With a scream of rage the rest of the dissidents piled in, hacking and stabbing with her short knives. Verina had no time to think and fell back on her combat instincts, hacking and stabbing as she had been trained to do. The Adepta Sororitas had drilled into her the rhythm and patterns of chainsword fighting and her arms moved of their own accord, reflex and instinct guiding her blows. Arms were lopped off, necks opened, guts eviscerated and hearts torn out by her spinning blade. In return knives chipped and scored her plate, seeking vulnerable joints to draw blood. Verina denied them by being in constant motion, never relenting in her assault. Speed and surety of motion were as effective defences as Ceramite and where they paused and tried to think of how to attack she was already killing, striking constantly and showing no mercy.

A wasted and starving man came at her screaming, "Death to the False Emperess!"

"Ave Imperata!" Verian yelled back as she decapitated him.

"For the Golden Throne!" a woman shrieked as she tried to sink a knife into Verina's neck.

"In Her name you die!" Verina shouted as her armoured boot shattered a knee and her sword sliced the spinal column apart on the way down.

Verina kicked the dying scum off her blade and spun to find the next attacker, only to discover none remained. Behind her a circle of dead and dying foes lay strewn across the floor. Blood pooled and mixed as hearts beat their last, spilling vital fluid out from vicious wounds. Verina had beaten them, a trained Sister of Battle proving superior to an unruly mob of fools.

Verina saw the petty officer upon the ground, his guts opened up by a terrible rent in his abdomen. He was gushing vitae liberally and going pale as hypovolemic shock stole his life. His death was certain, but not swift enough to spare him pain.
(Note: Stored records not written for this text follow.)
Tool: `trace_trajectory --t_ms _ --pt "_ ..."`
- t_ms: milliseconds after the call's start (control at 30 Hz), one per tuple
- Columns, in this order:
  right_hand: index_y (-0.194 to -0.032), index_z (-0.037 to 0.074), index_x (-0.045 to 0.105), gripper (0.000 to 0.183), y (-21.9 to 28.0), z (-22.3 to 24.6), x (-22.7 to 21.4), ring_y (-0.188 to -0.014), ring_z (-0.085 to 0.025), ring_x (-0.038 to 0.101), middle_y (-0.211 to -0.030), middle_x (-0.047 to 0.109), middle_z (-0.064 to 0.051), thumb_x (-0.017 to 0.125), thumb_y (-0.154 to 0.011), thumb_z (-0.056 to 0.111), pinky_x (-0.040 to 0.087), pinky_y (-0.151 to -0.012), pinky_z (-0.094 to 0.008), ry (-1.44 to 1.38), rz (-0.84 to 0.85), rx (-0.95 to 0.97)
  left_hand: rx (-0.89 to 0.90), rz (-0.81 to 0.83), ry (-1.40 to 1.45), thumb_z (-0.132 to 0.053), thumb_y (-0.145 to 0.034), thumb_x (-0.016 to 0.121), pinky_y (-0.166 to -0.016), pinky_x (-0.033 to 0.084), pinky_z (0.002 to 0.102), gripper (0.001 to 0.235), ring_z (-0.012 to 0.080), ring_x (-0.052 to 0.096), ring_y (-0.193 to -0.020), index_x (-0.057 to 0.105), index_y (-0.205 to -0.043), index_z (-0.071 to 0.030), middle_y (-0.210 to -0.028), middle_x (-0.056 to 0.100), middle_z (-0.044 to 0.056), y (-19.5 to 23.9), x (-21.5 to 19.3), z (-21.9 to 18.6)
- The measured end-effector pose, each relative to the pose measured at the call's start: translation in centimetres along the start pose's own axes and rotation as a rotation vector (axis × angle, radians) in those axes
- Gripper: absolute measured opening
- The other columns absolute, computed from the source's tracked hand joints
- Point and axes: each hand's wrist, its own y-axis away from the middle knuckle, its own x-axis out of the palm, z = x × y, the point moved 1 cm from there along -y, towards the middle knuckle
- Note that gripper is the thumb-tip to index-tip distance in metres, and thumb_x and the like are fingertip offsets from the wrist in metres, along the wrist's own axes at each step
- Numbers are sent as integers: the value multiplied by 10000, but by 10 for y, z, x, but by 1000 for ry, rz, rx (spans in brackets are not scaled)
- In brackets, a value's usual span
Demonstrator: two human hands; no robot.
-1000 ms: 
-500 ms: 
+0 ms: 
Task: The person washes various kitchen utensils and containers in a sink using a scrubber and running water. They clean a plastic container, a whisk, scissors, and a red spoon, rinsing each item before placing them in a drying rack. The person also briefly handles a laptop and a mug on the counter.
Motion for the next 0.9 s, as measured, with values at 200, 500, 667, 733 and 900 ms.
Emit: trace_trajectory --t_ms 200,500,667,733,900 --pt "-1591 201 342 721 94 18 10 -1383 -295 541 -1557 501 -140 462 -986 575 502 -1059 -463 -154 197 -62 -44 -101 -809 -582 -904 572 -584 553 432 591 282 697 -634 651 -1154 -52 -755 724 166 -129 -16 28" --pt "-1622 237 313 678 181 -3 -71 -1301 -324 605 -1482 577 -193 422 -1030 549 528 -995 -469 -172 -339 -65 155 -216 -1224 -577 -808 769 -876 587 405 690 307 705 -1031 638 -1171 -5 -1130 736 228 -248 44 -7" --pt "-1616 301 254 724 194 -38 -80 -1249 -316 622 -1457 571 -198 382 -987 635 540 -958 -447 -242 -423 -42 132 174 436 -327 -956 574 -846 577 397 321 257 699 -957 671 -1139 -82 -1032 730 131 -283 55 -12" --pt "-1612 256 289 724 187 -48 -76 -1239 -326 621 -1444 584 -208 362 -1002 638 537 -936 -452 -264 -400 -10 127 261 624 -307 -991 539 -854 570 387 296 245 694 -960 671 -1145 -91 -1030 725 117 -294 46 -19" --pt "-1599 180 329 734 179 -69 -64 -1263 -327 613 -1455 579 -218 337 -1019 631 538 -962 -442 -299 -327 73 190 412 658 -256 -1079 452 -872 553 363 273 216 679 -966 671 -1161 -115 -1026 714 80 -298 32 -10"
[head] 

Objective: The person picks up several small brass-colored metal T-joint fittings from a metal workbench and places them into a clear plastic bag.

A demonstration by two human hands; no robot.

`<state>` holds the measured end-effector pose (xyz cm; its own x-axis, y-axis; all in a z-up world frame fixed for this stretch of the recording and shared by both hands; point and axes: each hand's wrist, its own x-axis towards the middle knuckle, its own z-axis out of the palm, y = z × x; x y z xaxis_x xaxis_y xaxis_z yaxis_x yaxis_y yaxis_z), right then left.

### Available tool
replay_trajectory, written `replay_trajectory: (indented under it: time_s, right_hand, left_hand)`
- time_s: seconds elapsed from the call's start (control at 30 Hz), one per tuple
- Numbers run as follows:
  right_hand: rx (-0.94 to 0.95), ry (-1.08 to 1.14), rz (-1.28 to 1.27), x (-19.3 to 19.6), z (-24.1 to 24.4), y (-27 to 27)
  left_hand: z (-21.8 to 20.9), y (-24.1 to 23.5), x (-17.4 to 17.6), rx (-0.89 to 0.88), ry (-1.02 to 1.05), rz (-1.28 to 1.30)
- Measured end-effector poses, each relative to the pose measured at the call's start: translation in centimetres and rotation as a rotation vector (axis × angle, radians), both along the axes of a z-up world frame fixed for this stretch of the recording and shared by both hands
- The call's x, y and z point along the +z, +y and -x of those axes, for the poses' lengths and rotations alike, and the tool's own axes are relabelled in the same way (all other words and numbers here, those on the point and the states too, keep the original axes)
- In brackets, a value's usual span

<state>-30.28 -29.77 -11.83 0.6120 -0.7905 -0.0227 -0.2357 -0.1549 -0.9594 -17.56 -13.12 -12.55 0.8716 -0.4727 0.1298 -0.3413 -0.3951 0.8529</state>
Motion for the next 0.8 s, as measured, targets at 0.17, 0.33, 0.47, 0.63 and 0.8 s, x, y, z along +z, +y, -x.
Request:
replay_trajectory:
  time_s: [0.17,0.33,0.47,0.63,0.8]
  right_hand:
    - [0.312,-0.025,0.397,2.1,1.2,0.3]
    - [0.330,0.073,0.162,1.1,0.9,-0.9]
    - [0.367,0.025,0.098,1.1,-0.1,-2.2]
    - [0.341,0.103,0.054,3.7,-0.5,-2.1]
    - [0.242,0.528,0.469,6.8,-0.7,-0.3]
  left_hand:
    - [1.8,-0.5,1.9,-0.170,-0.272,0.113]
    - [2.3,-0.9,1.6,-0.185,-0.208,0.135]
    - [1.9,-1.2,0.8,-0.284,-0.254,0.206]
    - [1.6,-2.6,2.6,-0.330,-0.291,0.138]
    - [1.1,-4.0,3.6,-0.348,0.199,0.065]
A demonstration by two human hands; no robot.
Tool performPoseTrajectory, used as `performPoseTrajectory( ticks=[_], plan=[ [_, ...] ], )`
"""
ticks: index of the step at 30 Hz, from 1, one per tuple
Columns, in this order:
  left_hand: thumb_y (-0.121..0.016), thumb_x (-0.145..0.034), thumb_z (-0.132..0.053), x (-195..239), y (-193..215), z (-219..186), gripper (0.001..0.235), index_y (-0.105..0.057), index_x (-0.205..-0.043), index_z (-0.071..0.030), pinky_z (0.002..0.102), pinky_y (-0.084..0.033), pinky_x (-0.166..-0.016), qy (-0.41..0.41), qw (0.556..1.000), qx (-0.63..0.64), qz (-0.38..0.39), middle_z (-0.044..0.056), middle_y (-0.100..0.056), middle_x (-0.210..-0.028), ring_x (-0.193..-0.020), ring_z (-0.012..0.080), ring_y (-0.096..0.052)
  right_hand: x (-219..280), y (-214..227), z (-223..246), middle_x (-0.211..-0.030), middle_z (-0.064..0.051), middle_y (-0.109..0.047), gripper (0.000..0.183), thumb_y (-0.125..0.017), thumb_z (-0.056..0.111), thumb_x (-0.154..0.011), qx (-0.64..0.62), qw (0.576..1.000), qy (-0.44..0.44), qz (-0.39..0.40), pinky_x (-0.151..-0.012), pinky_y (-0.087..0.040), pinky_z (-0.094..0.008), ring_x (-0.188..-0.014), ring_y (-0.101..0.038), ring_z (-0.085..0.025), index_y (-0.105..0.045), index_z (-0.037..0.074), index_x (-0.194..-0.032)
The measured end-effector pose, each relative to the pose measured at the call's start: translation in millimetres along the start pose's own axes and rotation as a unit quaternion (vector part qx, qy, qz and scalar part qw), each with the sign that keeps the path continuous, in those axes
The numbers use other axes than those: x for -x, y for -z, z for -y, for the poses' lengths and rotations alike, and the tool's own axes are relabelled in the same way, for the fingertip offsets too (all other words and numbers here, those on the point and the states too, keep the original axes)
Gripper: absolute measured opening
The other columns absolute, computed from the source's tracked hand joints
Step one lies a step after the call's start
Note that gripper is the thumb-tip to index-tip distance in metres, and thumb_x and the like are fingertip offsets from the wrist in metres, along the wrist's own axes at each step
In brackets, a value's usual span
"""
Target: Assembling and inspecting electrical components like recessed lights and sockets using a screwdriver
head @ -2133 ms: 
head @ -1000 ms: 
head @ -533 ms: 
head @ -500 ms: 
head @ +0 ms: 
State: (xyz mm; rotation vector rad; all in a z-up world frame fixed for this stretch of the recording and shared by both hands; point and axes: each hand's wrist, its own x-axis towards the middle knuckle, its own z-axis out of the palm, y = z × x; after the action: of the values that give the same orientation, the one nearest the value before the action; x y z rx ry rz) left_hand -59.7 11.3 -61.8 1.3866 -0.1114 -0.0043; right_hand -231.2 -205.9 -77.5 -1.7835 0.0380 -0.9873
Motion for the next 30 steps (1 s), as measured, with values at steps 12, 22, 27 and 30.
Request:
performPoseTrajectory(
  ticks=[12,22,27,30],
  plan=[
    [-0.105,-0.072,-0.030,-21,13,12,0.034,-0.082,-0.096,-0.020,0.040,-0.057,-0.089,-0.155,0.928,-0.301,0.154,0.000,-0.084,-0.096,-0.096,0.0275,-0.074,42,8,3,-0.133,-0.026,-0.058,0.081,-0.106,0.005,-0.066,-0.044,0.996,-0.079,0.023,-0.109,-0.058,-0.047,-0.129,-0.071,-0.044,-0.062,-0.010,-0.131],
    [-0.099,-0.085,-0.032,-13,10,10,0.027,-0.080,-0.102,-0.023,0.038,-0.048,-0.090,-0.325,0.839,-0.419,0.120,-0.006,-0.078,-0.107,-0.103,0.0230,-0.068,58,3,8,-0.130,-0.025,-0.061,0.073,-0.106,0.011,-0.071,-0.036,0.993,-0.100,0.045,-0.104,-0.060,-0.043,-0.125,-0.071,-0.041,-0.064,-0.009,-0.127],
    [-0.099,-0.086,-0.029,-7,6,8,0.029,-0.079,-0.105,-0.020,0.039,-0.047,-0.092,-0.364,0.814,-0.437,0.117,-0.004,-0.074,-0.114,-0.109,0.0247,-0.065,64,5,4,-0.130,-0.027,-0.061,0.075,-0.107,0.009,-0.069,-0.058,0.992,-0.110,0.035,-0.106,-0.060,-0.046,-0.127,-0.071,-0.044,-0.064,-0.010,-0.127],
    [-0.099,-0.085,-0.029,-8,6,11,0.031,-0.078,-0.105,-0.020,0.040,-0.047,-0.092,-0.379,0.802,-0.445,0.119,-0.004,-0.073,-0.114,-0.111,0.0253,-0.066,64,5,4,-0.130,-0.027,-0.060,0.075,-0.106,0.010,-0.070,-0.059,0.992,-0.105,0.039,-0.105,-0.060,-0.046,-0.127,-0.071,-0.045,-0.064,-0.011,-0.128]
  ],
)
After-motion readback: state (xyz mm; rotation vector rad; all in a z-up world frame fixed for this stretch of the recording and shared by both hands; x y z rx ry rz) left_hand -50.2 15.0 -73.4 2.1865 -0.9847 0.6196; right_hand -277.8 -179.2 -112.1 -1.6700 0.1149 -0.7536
Verina placed her boot upon the man's shoulder and held her sword over his neck as she spat, "Tell me who put you up to this and I will end your suffering."

The man blinked woozily as he slurred, "I don't understand."

"Who brought you together?" Verina barked, "Who found you and encouraged this madness?!"

"But…" he groaned.

"Tell me who betrayed the Emperess!" Verina barked, "Who is the mastermind?"

The man frowned in confusion as he whispered, "You are."

Verina's heart skipped a beat as a cold hand of dread seized her chest. Denial ran through her, a stubborn refusal to accept the words rising in her soul. He was lying, he had to be lying. Verina's anger surged and she drove her sword into his throat, tearing his head clean off. She drew back her blade and spun about to finish off the rest, taking the heads of all those who yet drew breath. She rejected the words that painted her a Traitor, ending their lies with the edge of her sword. Not one was spared and with every blow she seethed, "Lies, it's all lies. It isn't true, it can't be true. It's impossible!"